Debapriya Bhattacharya, distinguished fellow of the CPD, speaks at a discussion on capital flight, at Brac Centre Inn in Dhaka yesterday. Photo: Star

An investment-friendly environment with good governance in place could help reduce illicit financial flows from Bangladesh, experts said yesterday.

They made the observations at an expert consultation meeting on illicit financial flows, organised by the Centre for Policy Dialogue at the Brac Centre Inn.

The experts said the gradual opening of capital account convertibility and building effective coordination among different government agencies could also help the country reduce capital flight.

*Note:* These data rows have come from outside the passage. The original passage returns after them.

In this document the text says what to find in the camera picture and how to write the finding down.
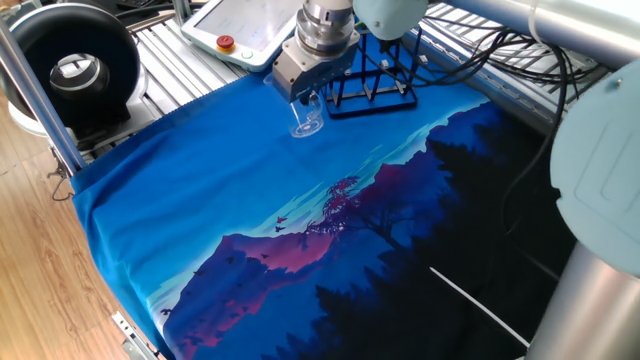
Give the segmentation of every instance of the wire rack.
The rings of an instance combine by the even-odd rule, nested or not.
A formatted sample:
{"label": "wire rack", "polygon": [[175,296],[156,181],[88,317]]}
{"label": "wire rack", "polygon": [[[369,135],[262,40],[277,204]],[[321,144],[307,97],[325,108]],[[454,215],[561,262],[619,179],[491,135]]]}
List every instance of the wire rack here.
{"label": "wire rack", "polygon": [[[426,15],[464,25],[486,28],[501,26],[499,23],[442,3],[430,6]],[[422,28],[420,52],[426,54],[430,61],[445,69],[452,69],[467,61],[478,47],[480,40],[487,37],[492,31],[433,19],[423,19],[420,22],[420,27]],[[405,36],[405,43],[413,47],[417,36],[417,29],[410,31],[408,36]],[[495,36],[497,34],[487,37],[483,42],[484,46],[490,46]],[[598,68],[577,83],[577,92],[573,86],[568,88],[565,112],[571,108],[581,94],[610,73],[607,68],[598,65],[588,57],[568,50],[567,54],[571,59],[574,72],[579,69],[586,71],[593,67]],[[560,73],[556,58],[542,44],[512,45],[500,49],[492,56],[492,59],[522,70],[545,74]],[[514,113],[535,129],[544,133],[551,129],[560,96],[559,85],[523,80],[504,73],[490,64],[485,65],[476,76],[468,81],[468,84],[482,91],[491,100]]]}
{"label": "wire rack", "polygon": [[154,19],[130,30],[146,73],[146,88],[139,99],[127,104],[130,120],[100,134],[90,149],[81,151],[87,163],[178,107],[248,74],[193,45],[182,36],[173,17]]}
{"label": "wire rack", "polygon": [[[418,98],[413,88],[392,79],[385,72],[401,78],[404,82],[410,83],[412,78],[405,77],[395,61],[384,56],[376,56],[380,48],[376,41],[371,43],[371,40],[368,40],[370,36],[373,37],[370,31],[361,31],[360,35],[359,50],[351,69],[321,89],[329,116],[332,119],[347,119],[415,107]],[[395,58],[399,59],[400,44],[394,45],[391,51],[394,51]],[[377,61],[381,60],[379,66],[384,70],[368,64],[367,58],[373,60],[372,55],[379,58]]]}

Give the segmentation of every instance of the pine tree silhouette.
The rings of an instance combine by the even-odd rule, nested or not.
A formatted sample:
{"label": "pine tree silhouette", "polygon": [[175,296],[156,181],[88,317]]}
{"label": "pine tree silhouette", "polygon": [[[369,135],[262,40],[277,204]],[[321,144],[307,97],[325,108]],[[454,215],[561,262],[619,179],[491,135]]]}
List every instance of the pine tree silhouette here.
{"label": "pine tree silhouette", "polygon": [[[429,235],[414,236],[411,250],[402,247],[411,256],[395,246],[380,254],[382,273],[365,269],[368,289],[352,286],[340,292],[317,287],[325,315],[313,322],[314,335],[308,340],[288,336],[288,349],[278,348],[277,357],[263,360],[513,360],[524,354],[521,344],[429,270],[437,268],[527,338],[533,336],[554,288],[514,253],[504,240],[499,217],[504,190],[531,159],[539,139],[516,136],[514,140],[509,128],[474,130],[484,141],[484,153],[428,141],[427,148],[442,162],[440,169],[448,173],[447,187],[438,194],[440,216]],[[381,207],[373,208],[386,208],[399,218],[404,210],[388,206],[393,204],[388,199],[403,197],[399,191],[390,188]],[[349,198],[361,203],[356,196]],[[349,212],[335,213],[351,216],[341,218],[340,226],[365,224],[355,206],[346,208]],[[372,217],[379,220],[379,214]],[[414,216],[416,221],[435,218],[427,207]],[[387,229],[369,229],[383,238],[387,235]],[[571,246],[571,241],[564,242]],[[488,281],[490,268],[494,276]]]}
{"label": "pine tree silhouette", "polygon": [[357,177],[348,177],[331,186],[327,191],[330,198],[323,208],[323,221],[310,222],[306,232],[336,234],[370,230],[396,251],[406,253],[407,249],[393,238],[392,231],[396,224],[409,220],[402,214],[407,203],[380,196],[378,191],[365,190],[354,195],[352,190],[357,181]]}

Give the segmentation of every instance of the wooden floor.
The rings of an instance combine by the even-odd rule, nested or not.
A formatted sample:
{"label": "wooden floor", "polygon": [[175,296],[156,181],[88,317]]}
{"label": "wooden floor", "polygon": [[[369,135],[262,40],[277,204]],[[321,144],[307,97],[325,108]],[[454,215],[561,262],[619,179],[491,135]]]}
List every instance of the wooden floor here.
{"label": "wooden floor", "polygon": [[[54,202],[56,162],[0,94],[0,359],[128,359],[71,201]],[[71,188],[64,184],[61,194]]]}
{"label": "wooden floor", "polygon": [[14,5],[18,5],[19,3],[19,0],[0,0],[0,8],[3,6],[12,7]]}

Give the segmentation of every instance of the fabric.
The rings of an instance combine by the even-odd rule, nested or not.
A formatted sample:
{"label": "fabric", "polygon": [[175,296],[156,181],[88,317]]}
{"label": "fabric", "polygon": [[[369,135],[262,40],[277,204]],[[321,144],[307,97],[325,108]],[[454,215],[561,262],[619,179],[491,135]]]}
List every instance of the fabric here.
{"label": "fabric", "polygon": [[418,97],[304,139],[259,76],[176,110],[72,179],[100,273],[168,358],[516,359],[430,267],[531,339],[555,284],[498,213],[539,141],[465,86]]}

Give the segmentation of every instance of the clear plastic part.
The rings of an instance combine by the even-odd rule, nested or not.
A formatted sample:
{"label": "clear plastic part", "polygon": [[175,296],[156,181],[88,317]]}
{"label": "clear plastic part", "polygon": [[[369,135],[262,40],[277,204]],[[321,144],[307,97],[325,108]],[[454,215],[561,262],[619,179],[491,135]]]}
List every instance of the clear plastic part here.
{"label": "clear plastic part", "polygon": [[[264,83],[271,86],[273,84],[273,76],[271,74],[267,75],[264,78]],[[308,100],[306,105],[300,100],[294,101],[290,104],[292,114],[284,116],[289,132],[295,138],[311,136],[324,126],[322,98],[315,91],[312,91]]]}

Debapriya Bhattacharya, distinguished fellow of CPD, a civil society think-tank, chaired the discussion, which was attended by top economists, academicians, bankers, businessmen and government officials.

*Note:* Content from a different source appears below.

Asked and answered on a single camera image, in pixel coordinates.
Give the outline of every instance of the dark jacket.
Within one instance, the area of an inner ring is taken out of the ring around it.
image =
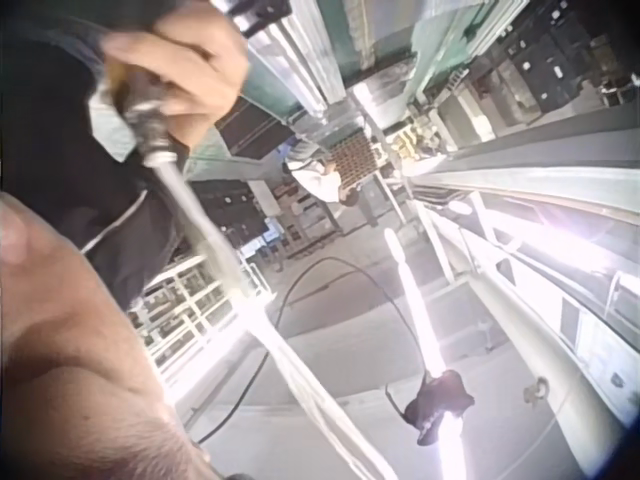
[[[2,189],[84,250],[127,310],[180,240],[170,198],[137,152],[120,163],[93,137],[85,64],[7,40],[2,70]],[[182,168],[189,152],[174,144]]]

“A sense of security in terms of law and order and an investment-friendly climate can prevent the flow of money to outside,” said AB Mirza Azizul Islam, a former finance adviser to a caretaker government.  Bangladesh's recent decline in ranking in the ease of doing business and the global competitiveness report also proved that the country's investment situation is getting worse.

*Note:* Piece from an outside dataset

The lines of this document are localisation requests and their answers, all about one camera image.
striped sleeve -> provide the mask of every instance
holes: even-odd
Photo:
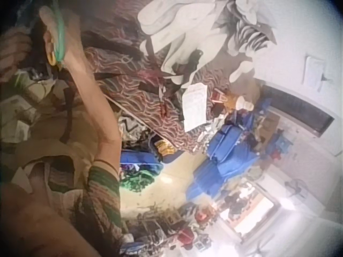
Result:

The lack of actions or punishment where cases are detected is also encouraging outflow of capital, he added.

Mohammed Farashuddin, a former governor of the Bangladesh Bank, echoed the same about the country's investment climate.

“If there was a 100 percent pro-investment climate, there would not be any capital flight,” he said, adding that historical evidence also shows that the highest illicit financial flows had taken place during the election years, when uncertainty loomed large.

He suggested that Bangladesh should go for effective floating exchange rate before introducing capital account convertibility.

“Over appreciation of the taka through managed exchange rate also encourages the flow of illicit capital,” Farashuddin said.

Earlier, Towfiqul Islam Khan, CPD's research fellow, made a presentation on the illicit financial flows from Bangladesh. The researcher tried to clarify the issue in the context of Bangladesh.

His findings show that 88 percent of illicit financial flows from Bangladesh in the last ten years took place through trade mispricing.

During the period, the average illicit financial flows stood at $5.588 billion a year, with the highest being in 2013, when $9.666 billion flew out of the country.

The sum is about 3.6 times the education budget and 8.2 times the health budget.

“If 25 percent of this money can be taxed, the health budget could be tripled or the education budget doubled,” found the CPD study.

The third highest amount, $6.44 billion, slipped out of the country in 2008.

Interestingly, the country had been witnessing volatile political situation, centring on national elections, in both 2008 and 2013.

Akbar Ali Khan, former top bureaucrat and a former finance adviser to a caretaker government, said the capital outflows are not being fuelled by tax.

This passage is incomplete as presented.